In a subgroup analysis of the TRITON trial, a significant and marked reduction in VASP PRI-value was noted for prasugrel 1–2 hours post loading dose compared to clopidogrel, results similar to ours. However the patients were not exclusively STEMI patients and dual treatment with clopidogrel and prasugrel was not reported . In the FABOLUS PRO trial, prasugrel alone (n = 52 for the prasugrel-only group) did not achieve sufficient levels of platelet inhibition during the first 2 hours in STEMI patients undergoing primary PCI. Since no further measurements were made until 6 hours post loading, the exact time point where prasugrel alone rendered sufficient degree of platelet inhibition was not known. Our results indicate a general faster onset of prasugrel and the differences could possibly be explained by usage of different techniques for measurement of platelet aggregation (light transmission aggregometry versus VASP) with different cut-off values for adequate degree of platelet inhibition . Furthermore the majority of prasugrel patients in our study were pre-treated with clopidogrel compared to the FABOLUS PRO trial . In a recent study (n = 27), data indicated that the majority of prasugrel patients were responders after 2 hours (between 65%-80% of patients depending on the method of measurement). These data are in accordance with our results . However a second recent study (n = 25) showed lower levels of responder rate at 2 hours (approximately 45%) .
Our study showed that the time from upstream ticagrelor administration to an average VASP PRI-value of <50% was 2.2 hours. Like prasugrel, this constitutes a significantly slower response compared to stable patients . A previous study in STEMI patients (n = 28 for ticagrelor) demonstrated that a majority of ticagrelor patients were responders after 2 hours (54%-68% depending on the method of measurement), results close to ours . However ticagrelor was only given in the catheterization laboratory in that study. In another recent study (n = 25), 40% of STEMI patients given ticagrelor (in the emergency room or in the cath lab) were responders after 2 hours, results close to ours . Our study showed that if ticagrelor was given very early upstream (most patients given ticagrelor in the ambulance or referring hospital) 50% were good responders at the completion of PCI (which corresponded to an average time of 2.2 hours after drug intake).

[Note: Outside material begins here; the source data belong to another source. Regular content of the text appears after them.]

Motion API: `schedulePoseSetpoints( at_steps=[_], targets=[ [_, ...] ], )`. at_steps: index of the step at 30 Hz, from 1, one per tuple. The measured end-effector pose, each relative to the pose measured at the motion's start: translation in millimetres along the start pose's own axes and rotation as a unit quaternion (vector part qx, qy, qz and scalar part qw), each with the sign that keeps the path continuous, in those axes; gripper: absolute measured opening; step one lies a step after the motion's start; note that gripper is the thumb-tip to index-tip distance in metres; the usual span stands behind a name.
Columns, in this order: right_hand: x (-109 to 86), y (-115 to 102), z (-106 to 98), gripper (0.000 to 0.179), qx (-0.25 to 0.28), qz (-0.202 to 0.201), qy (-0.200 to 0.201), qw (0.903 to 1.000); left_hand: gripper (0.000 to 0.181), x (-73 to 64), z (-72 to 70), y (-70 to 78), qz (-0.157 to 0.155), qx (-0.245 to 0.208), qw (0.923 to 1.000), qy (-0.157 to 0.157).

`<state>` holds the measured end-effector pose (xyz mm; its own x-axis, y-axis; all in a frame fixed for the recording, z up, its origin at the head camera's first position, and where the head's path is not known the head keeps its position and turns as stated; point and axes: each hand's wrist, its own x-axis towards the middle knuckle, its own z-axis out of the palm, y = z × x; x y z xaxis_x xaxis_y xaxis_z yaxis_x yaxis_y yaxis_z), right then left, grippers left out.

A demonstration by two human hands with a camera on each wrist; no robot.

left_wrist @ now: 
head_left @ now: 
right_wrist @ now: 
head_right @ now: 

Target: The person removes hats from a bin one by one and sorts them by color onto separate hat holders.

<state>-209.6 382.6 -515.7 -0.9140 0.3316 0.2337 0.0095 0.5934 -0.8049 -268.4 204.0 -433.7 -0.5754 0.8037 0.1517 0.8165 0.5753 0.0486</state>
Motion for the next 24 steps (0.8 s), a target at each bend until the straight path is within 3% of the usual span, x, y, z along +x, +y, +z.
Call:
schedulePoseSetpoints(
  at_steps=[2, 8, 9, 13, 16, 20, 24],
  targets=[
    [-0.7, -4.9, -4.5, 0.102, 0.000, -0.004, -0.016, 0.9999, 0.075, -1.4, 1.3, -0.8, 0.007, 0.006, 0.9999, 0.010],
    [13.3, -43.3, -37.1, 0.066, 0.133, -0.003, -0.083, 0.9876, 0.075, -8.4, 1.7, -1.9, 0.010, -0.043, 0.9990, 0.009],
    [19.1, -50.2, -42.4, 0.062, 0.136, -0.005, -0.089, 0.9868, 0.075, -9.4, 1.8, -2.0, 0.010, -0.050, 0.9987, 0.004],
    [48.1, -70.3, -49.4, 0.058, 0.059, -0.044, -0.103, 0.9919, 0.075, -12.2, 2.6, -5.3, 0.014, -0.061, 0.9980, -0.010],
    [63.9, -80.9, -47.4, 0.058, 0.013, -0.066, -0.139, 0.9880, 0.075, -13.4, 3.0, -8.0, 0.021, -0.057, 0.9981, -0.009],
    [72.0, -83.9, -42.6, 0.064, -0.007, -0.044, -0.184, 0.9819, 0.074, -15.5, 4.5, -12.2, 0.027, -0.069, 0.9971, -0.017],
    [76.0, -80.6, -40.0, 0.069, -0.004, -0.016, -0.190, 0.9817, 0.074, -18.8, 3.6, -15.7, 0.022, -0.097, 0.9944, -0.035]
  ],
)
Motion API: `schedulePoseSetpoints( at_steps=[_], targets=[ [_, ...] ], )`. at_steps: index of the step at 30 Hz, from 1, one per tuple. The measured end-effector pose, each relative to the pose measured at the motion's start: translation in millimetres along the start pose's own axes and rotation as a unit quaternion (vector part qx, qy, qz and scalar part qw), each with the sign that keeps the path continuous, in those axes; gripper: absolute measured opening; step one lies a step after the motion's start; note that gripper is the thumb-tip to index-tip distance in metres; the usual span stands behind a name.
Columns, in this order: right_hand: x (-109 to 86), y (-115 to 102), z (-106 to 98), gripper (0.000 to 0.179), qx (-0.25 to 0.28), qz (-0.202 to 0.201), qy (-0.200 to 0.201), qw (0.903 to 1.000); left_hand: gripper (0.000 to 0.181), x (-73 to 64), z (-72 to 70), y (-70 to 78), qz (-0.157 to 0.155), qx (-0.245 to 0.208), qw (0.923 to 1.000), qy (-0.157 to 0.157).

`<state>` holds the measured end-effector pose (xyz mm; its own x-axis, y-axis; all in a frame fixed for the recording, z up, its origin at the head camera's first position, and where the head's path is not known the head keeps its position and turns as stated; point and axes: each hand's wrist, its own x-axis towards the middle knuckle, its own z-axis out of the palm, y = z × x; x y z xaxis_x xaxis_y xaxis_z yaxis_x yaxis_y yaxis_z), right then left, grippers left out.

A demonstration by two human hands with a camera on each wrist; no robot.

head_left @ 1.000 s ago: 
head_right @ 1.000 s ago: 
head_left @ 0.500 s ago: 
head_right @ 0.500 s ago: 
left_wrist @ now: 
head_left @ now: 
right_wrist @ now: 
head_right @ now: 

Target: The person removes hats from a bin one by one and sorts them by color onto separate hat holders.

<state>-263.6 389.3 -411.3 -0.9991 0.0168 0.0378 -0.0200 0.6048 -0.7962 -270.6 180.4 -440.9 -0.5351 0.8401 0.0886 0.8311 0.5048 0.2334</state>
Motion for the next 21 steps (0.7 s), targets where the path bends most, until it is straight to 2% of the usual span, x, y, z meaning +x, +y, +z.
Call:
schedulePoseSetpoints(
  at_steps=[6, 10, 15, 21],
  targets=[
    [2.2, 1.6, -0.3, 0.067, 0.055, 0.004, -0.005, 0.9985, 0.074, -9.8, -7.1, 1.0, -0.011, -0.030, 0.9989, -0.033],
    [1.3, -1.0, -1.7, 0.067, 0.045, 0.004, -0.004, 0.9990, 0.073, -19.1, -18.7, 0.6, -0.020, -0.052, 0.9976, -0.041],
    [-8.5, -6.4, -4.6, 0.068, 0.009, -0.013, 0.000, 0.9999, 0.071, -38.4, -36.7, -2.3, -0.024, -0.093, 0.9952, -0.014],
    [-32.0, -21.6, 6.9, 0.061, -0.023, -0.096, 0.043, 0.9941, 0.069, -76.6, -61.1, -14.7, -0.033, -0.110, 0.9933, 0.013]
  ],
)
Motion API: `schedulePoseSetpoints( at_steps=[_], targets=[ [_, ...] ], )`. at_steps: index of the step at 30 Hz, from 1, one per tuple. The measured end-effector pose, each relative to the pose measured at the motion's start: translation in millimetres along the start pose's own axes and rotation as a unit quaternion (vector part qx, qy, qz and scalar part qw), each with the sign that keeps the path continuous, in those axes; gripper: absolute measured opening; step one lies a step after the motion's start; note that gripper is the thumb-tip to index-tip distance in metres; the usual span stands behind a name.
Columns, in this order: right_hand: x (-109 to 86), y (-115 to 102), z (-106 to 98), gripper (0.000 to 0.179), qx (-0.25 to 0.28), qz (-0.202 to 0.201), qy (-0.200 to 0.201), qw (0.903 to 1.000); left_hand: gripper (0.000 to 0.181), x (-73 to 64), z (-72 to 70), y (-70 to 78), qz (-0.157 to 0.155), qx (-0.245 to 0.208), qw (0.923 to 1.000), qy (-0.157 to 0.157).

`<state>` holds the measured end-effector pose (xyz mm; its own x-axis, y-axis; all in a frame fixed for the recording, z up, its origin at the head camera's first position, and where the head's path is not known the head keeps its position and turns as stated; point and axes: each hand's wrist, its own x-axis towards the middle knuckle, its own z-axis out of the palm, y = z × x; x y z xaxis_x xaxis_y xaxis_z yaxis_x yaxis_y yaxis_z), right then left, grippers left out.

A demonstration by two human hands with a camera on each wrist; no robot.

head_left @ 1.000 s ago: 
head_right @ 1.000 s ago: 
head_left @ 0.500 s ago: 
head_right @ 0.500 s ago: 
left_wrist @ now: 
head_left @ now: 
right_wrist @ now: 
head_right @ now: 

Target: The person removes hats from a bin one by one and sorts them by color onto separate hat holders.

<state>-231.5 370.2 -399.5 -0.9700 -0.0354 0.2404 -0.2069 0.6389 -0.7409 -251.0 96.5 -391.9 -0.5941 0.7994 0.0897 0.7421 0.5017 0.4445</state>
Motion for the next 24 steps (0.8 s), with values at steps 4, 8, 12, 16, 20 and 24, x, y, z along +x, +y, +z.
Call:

Switching from upstream clopidogrel to ticagrelor in the cath lab led to a lesser degree of platelet inhibition but well within the margin for “good responder status” compared to ticagrelor monotherapy. These data suggest, like in prasugrel treated patients, that switching from a low risk upstream option of clopidogrel followed by ticagrelor in cath lab depending on the results of the coronary angiography and after patient assessment is pharmacodynamically feasible. No major in-hospital bleeding was noted in the switch group.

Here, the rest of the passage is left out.